Things That Scare Me: Alarm Clocks

In cynical celebration of our favorite death celebrating season, we’re going all out on fear based topics this month. Every day, Ben will present one thing that scares him, ranging from the anxious and annoying to the deadly and doomed. This is… Things That Scare Me.

alarmclock
Groundhog Day | YouTube

There’s one noise, one piercing sound, that I fear above all the rest. I fear it more than the sickening sound of that neighborly owl tearing into a fresh rodent, a meal that always seems to take place in my backyard. I fear it more than the booming sound of an unexpected explosion, prank fireworks or overloaded transformer boxes. I fear it more than the sound of a child crying, a helpless wail. I fear that sound more than any of that crap combined. That sound? My godforsaken, piece of shit alarm clock.

I understand that the objective function of an alarm clock is to wake someone up. I get it. It’s inherently startling.

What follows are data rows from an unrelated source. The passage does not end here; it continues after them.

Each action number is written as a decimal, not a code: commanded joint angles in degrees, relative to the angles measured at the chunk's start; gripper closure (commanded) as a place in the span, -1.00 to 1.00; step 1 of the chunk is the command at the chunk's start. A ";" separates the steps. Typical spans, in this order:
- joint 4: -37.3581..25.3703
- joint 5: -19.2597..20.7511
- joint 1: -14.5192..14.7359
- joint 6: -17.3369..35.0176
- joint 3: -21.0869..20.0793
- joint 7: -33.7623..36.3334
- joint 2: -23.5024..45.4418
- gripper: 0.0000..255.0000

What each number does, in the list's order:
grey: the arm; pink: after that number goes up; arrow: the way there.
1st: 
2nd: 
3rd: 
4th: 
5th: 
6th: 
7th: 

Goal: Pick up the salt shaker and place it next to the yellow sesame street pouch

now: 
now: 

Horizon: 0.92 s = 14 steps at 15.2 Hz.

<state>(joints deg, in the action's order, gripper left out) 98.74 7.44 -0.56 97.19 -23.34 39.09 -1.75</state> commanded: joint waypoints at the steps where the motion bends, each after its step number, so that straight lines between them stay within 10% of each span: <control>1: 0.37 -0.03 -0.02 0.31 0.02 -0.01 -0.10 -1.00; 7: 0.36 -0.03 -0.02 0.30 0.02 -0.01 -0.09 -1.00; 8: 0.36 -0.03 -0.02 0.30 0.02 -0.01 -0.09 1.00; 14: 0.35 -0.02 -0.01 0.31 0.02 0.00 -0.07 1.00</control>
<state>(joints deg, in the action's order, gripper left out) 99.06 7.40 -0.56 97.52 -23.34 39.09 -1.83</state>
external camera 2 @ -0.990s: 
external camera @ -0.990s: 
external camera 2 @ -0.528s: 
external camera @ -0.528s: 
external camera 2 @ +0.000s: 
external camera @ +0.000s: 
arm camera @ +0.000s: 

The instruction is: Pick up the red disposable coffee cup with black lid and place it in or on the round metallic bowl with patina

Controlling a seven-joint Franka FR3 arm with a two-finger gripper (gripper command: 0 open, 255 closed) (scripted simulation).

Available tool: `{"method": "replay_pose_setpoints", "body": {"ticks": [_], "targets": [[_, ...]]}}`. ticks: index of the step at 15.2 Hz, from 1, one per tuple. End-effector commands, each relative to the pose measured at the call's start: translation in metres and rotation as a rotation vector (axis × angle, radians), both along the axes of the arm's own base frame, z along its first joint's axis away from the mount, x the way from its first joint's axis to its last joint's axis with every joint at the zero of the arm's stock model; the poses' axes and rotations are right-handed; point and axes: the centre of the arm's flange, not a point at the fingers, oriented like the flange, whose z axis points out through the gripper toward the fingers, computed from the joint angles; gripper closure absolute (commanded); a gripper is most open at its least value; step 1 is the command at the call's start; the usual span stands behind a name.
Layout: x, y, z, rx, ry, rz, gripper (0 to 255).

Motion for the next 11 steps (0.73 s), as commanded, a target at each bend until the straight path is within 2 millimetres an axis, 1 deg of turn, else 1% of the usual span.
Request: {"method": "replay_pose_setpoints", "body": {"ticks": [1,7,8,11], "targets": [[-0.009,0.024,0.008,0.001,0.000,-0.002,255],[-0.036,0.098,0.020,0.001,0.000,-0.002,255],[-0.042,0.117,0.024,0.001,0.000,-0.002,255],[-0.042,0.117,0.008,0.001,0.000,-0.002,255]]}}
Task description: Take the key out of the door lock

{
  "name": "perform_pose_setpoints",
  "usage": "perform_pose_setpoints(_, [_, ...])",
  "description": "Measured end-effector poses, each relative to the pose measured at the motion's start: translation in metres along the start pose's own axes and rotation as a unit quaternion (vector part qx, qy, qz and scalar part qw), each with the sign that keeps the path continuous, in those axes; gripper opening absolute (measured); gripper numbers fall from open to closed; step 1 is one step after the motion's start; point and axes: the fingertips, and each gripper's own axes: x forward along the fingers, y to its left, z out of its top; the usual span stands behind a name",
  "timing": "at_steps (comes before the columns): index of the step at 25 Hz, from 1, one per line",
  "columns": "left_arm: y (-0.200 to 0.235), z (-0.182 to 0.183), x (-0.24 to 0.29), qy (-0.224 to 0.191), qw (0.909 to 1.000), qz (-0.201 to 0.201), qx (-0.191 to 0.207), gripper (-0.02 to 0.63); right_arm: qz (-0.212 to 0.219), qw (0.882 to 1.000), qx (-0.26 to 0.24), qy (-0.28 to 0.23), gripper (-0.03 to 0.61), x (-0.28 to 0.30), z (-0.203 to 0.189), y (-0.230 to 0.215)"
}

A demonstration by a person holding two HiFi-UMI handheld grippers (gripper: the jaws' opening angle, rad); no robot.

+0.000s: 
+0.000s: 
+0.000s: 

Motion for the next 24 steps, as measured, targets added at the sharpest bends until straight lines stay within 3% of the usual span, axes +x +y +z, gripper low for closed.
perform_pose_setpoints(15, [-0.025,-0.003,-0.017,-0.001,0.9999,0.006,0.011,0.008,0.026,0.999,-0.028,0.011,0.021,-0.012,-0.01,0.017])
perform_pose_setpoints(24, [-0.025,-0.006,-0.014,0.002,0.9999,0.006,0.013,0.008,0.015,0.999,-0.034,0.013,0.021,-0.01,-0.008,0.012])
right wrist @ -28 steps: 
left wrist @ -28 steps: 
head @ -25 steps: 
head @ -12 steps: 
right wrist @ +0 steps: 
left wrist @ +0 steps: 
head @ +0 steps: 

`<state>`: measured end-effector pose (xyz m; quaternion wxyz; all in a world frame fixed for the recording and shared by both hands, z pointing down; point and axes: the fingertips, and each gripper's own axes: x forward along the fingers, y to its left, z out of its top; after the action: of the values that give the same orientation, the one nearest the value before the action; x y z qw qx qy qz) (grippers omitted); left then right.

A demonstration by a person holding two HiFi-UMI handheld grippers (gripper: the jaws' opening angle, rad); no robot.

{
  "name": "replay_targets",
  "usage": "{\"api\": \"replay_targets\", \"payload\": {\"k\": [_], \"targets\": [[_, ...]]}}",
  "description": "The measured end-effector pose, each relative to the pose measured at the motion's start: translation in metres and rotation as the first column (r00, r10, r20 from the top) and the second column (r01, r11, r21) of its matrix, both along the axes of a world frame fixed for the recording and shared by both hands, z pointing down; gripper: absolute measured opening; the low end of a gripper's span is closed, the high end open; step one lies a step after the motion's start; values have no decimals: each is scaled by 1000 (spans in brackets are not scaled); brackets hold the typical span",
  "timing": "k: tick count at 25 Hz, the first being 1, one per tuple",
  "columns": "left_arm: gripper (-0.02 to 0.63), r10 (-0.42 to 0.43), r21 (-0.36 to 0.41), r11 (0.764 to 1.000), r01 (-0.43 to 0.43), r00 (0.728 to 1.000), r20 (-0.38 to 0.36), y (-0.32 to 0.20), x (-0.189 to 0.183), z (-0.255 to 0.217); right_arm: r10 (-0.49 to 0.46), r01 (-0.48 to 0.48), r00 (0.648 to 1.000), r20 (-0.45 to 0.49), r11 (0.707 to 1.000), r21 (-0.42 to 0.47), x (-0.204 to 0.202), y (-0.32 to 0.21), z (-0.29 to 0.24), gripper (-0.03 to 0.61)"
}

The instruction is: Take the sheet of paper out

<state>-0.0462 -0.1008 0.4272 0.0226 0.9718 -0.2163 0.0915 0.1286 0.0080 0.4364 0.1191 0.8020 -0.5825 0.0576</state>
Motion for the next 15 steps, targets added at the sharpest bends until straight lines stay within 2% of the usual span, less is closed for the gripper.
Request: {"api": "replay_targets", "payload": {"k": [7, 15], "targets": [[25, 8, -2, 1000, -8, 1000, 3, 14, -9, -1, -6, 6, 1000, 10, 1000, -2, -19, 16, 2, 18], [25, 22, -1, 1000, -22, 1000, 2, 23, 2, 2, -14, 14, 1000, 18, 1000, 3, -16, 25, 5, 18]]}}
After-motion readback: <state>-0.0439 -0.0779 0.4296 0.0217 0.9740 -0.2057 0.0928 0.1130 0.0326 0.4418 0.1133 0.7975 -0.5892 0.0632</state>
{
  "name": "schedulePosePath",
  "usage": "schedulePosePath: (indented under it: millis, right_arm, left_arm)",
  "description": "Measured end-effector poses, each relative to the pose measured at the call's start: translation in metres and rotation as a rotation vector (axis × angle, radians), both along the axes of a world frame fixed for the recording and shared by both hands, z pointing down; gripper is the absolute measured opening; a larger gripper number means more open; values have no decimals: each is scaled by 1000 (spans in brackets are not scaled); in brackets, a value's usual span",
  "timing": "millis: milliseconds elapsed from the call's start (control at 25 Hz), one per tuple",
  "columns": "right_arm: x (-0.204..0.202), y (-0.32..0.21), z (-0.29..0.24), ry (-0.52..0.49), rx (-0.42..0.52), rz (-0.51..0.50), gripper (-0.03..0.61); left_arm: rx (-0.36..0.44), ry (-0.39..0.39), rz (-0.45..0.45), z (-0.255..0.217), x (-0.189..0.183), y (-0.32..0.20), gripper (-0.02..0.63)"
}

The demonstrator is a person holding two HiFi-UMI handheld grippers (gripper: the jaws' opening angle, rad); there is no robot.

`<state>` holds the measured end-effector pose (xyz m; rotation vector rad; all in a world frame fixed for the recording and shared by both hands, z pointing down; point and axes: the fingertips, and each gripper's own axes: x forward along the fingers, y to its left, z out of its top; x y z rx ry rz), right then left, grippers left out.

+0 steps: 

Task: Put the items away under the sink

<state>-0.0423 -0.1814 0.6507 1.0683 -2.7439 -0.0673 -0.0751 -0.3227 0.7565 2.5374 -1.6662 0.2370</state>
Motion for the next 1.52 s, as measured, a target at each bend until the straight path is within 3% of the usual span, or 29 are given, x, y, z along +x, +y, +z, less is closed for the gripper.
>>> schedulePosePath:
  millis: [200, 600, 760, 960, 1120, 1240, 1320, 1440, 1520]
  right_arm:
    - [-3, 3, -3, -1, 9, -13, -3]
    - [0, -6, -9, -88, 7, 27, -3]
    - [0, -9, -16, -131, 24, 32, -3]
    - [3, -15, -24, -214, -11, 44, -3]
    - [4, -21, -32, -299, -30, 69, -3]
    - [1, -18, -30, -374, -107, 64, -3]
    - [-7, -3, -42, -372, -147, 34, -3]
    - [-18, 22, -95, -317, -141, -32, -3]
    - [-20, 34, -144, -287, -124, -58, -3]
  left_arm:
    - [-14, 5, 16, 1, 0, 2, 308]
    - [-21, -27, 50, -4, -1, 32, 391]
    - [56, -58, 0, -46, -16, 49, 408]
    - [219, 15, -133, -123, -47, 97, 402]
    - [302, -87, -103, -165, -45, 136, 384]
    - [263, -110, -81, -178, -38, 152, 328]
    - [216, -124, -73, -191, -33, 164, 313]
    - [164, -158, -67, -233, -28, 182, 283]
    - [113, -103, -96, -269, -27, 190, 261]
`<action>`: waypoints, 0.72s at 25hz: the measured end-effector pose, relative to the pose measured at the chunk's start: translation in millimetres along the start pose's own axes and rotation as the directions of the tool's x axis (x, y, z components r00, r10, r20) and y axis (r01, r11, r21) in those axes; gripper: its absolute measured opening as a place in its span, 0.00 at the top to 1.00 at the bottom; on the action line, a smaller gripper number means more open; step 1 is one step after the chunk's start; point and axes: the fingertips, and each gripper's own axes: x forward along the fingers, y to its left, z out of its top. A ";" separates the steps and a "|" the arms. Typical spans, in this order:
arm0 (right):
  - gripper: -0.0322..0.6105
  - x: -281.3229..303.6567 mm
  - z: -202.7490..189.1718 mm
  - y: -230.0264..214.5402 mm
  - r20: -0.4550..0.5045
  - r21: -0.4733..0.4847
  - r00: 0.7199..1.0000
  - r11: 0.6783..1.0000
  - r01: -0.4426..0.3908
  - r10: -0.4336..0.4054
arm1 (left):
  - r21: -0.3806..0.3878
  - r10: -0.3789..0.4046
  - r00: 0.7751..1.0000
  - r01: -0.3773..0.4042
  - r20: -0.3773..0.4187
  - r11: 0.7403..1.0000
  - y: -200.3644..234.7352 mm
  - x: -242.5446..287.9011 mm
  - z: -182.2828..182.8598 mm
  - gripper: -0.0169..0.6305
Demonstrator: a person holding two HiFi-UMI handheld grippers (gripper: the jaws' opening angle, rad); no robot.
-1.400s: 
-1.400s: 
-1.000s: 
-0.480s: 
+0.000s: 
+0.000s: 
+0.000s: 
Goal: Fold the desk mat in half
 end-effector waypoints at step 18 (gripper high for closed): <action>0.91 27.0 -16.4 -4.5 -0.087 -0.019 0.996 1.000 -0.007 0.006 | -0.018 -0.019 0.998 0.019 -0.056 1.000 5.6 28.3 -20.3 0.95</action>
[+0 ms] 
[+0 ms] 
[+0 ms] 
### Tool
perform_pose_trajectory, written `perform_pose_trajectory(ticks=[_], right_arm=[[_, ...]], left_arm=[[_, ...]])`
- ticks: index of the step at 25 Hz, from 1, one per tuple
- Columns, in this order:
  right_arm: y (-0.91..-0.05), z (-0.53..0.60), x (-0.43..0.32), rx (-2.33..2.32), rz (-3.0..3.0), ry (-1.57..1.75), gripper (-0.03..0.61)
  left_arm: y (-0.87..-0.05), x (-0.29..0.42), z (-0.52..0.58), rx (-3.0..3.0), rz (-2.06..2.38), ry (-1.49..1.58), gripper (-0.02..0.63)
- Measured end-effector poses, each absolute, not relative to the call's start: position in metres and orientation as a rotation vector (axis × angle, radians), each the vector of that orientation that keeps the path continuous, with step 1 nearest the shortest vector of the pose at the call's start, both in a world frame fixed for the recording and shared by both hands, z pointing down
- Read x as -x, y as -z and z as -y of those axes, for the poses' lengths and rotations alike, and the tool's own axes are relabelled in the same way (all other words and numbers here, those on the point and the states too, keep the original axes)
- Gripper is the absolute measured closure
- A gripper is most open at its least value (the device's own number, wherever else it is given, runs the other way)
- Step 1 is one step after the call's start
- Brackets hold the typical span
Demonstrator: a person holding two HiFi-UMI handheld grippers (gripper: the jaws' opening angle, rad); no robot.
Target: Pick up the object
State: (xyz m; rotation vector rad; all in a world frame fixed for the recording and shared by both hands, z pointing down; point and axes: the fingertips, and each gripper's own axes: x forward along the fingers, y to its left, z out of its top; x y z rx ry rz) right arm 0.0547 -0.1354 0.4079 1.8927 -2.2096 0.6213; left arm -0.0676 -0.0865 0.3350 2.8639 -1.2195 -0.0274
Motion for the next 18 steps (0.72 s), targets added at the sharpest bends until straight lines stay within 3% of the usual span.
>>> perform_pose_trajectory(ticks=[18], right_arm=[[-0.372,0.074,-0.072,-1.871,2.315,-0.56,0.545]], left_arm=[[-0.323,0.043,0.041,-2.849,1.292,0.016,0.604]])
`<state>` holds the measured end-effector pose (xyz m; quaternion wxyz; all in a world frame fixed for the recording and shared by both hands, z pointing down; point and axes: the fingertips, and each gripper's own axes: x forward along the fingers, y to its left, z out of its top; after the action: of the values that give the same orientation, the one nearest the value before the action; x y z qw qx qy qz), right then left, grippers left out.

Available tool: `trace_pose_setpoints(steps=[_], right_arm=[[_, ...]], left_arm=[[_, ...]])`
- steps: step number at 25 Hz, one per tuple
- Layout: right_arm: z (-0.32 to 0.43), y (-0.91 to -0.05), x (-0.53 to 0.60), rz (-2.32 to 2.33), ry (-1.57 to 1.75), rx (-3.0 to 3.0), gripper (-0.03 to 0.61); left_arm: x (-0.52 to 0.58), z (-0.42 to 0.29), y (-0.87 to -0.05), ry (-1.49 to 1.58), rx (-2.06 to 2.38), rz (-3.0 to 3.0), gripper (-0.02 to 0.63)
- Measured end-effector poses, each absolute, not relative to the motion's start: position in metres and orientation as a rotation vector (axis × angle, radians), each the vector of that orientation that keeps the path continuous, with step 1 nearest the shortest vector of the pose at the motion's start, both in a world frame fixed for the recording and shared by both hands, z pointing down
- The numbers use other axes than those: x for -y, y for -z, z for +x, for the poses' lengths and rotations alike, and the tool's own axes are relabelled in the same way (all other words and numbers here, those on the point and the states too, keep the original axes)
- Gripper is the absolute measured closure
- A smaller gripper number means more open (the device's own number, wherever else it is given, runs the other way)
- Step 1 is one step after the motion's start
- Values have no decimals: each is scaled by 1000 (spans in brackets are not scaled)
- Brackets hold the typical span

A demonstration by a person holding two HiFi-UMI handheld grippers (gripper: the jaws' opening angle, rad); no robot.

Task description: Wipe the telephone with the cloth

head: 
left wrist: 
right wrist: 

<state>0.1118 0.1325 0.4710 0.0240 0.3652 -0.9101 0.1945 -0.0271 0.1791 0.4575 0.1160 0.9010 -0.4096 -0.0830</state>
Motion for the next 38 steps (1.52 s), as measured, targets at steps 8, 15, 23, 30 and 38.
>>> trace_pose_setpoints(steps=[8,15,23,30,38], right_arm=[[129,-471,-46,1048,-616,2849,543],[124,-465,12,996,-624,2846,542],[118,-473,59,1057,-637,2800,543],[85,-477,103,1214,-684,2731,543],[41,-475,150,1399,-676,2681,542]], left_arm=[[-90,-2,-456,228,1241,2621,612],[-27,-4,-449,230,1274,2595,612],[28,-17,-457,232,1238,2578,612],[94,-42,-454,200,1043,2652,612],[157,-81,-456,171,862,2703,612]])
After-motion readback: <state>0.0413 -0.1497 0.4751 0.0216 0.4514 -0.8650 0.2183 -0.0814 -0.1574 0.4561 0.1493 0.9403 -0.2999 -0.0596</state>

I COMPREHEND THE CONCEPT, GUYS. But every single time my asshole alarm decides to unleash the fury of a thousand decibels of unfiltered siren into my ear, I FREAK the fuck out. I can’t help it! My alarm, no matter what time I fall asleep, no matter what day of the week, no matter what time it’s set to go off, will always go all *WARNING YOU’RE IN A SINKING SUBMARINE* during my deepest, most peaceful moment of REM sleep. EVERY. SINGLE. NIGHT.

Well, okay, that used to be true at least. See, my fear of the alarm (or maybe just my fear of waking up in general. Jobs, am I right?) has created an embedded state of anxiety that occurs in the morning hours of bedrest. So now instead of getting blasted awake by a nuclear meltdown warning, I don’t spend a single second of my 4am-6am sleeping hours in my happy dream place. Nope, now I treat myself to the flopping, frantic turning that accompanies vast, insurmountable fear, inevitably leading to my constant checking of time, an every-fifteen-minute occurrence involving squinted, light-blinded eyes and frustrated sighs. IT’S A REALLY HEALTHY HABIT, YOU GUYS. NO PROBLEMS FROM THAT AT ALL. NOPE. MY WIFE DEFINITELY DOESN’T HATE ME.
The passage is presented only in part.